Wie also kann man sich als kleiner Buchhändler gegen die Konkurrenz behaupten? Nathalie Pernstich gründete 2002 die Buchhandlung Babette’s in der Schleifmühlgasse in Wien, in der sie nicht nur Kochbücher, sondern auch Gewürze verkauft. "Diese Kombination funktioniert gut", erzählt sie. Und zwar so gut, dass sie 2008 eine zweite Filiale Am Hof in der Innenstadt eröffnen konnte. Pernstich möchte ihren Kunden ein "sinnliches Gesamterlebnis" bieten: Wichtig seien "das Ambiente, die Gerüche und das Angreifen der Bücher", betont sie.

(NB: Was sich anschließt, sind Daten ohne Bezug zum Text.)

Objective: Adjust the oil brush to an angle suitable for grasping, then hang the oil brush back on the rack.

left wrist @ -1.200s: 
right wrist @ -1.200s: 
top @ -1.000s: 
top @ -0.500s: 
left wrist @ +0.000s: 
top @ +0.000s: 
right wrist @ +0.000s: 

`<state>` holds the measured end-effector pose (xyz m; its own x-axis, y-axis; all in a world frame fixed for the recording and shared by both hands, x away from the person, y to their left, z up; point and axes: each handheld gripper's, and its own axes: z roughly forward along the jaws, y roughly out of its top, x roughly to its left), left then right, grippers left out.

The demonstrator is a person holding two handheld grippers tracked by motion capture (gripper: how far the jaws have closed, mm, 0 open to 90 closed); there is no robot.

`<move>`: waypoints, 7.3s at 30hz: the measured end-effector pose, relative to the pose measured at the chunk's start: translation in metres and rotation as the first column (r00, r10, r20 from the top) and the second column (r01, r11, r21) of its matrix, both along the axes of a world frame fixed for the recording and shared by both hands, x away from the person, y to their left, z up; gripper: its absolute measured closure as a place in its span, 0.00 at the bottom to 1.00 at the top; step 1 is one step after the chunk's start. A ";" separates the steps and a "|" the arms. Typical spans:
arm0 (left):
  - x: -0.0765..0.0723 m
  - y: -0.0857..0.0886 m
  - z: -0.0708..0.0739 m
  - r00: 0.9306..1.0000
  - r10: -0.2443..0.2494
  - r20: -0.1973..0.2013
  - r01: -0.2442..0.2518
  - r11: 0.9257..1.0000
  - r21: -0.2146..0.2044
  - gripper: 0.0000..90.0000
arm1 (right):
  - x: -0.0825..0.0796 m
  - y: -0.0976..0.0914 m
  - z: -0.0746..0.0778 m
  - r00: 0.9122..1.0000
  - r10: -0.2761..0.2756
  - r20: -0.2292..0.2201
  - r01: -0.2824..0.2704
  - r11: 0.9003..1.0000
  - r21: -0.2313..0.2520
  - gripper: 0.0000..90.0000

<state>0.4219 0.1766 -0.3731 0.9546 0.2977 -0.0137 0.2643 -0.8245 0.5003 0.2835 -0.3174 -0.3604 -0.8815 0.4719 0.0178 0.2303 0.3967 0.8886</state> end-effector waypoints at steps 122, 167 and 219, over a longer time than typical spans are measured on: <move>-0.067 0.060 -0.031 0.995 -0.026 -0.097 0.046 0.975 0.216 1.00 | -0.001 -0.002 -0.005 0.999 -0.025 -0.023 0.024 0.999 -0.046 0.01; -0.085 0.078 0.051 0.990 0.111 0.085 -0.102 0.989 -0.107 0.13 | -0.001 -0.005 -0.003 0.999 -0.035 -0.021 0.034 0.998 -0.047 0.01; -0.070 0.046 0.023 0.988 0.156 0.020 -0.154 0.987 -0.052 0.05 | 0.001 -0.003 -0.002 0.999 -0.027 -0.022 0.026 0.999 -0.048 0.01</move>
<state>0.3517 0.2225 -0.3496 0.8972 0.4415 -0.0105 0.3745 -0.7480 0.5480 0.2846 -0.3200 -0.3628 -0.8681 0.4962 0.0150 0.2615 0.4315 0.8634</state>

In der Filiale von Babette’s Am Hof duftet es nach Kaffee, Kuchen und allerlei Gewürzen. In den Regalen finden sich rund 2000 Kochbücher und mehr als 100 verschiedene Gewürze sowie Gewürzmischungen. Ob exotische Eintöpfe, vegane Spezialitäten oder die Geschichte des Vanillerostbratens: Es gibt wohl kaum ein Küchen-Thema, über das sich hier kein Buch findet. "Und wenn wir etwas nicht haben, dann bestellen wir es. Wir treiben für unsere Kunden auch immer wieder Raritäten auf", erklärt Filialleitern Maria Valencia. Wer hier aller einkaufe? "Zu uns kommen alle gerne: Anfänger, Hobby-Köche oder erfahrene Gastronomen", erwidert sie.
Viele der Kunden schätzen die Gewürzmischungen im Babette’s. 50 verschiedene stehen zur Auswahl – vom Wiener Gulaschgewürz bis zum Red Hot Masala. Besonders stolz sei man auf die Mischung Ras el Hanout – zu Deutsch "Kopf des Ladens": "Das ist ein Gewürz aus dem maghrebinischen Raum, das mehr als 50 Zutaten beinhaltet", erklärt Valenica.
Philosophie: Genuss
Neben den Mischungen gibt es rund 50 verschiedene Gewürze auch einzeln, lose und in jeder beliebigen Menge zu kaufen. Freilich sei alles Fair Trade und Bio, betont Valencia, "mit Null Chemie und ohne Geschmacksverstärker". Entscheidend sei jedoch, dass es gut schmecke: "Unsere Philosophie ist der Genuss".
Seit März gehört zum Babette’s auch eine eigene Gewürzmanufaktur im 15. Bezirk. Daher biete man nun einen neuen Service, beschreibt Valencia: "Kunden können auf unserer Website eine Gewürzmischung kreieren. Diese wird in der Manufaktur zubereitet. Bei uns im Laden können die Kunden sie dann abholen."
Doch damit nicht genug: "Mittlerweile betreiben wir auch ein kleines Café", sagt Valencia, und deutet auf ein kleines Zimmer hinter dem Verkaufsraum. Unter der Woche gibt es hier täglich frische Mittagsmenüs. Um einen freien Tisch zu bekommen, sollte man reservieren.
All diese Extra-Angebote seien entscheidend, ist sich Geschäftsgründerin Pernstich sicher. "Wir müssen unseren Kunden ein besonderes Einkaufserlebnis bieten."